> DATA PROVIDED:
+ + + + +

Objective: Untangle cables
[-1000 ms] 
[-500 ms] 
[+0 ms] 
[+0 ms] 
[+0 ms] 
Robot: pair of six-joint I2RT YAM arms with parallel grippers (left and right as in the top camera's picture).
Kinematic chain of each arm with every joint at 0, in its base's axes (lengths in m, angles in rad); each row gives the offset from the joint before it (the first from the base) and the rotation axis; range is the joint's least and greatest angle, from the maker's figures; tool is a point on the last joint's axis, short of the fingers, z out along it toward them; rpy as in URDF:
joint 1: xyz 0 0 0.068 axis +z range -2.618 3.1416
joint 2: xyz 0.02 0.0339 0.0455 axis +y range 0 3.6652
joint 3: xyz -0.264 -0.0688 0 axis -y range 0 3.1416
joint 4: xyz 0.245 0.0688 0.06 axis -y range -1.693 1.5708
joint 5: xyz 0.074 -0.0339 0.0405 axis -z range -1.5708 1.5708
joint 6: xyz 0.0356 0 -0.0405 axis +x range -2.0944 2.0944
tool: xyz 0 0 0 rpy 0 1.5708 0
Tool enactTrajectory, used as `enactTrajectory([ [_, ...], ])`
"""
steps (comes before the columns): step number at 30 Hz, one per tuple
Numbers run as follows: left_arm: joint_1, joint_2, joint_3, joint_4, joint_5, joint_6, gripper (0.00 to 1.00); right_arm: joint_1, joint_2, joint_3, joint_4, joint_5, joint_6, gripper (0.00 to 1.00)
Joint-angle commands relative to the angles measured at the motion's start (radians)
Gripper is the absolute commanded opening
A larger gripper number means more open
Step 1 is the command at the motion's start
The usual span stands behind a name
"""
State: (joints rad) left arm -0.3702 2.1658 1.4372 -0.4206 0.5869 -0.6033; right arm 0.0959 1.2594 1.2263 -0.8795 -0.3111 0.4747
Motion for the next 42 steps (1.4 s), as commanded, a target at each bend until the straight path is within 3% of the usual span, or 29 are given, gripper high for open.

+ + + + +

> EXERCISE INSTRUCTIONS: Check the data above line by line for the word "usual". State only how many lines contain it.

> TASK SOLUTION: 2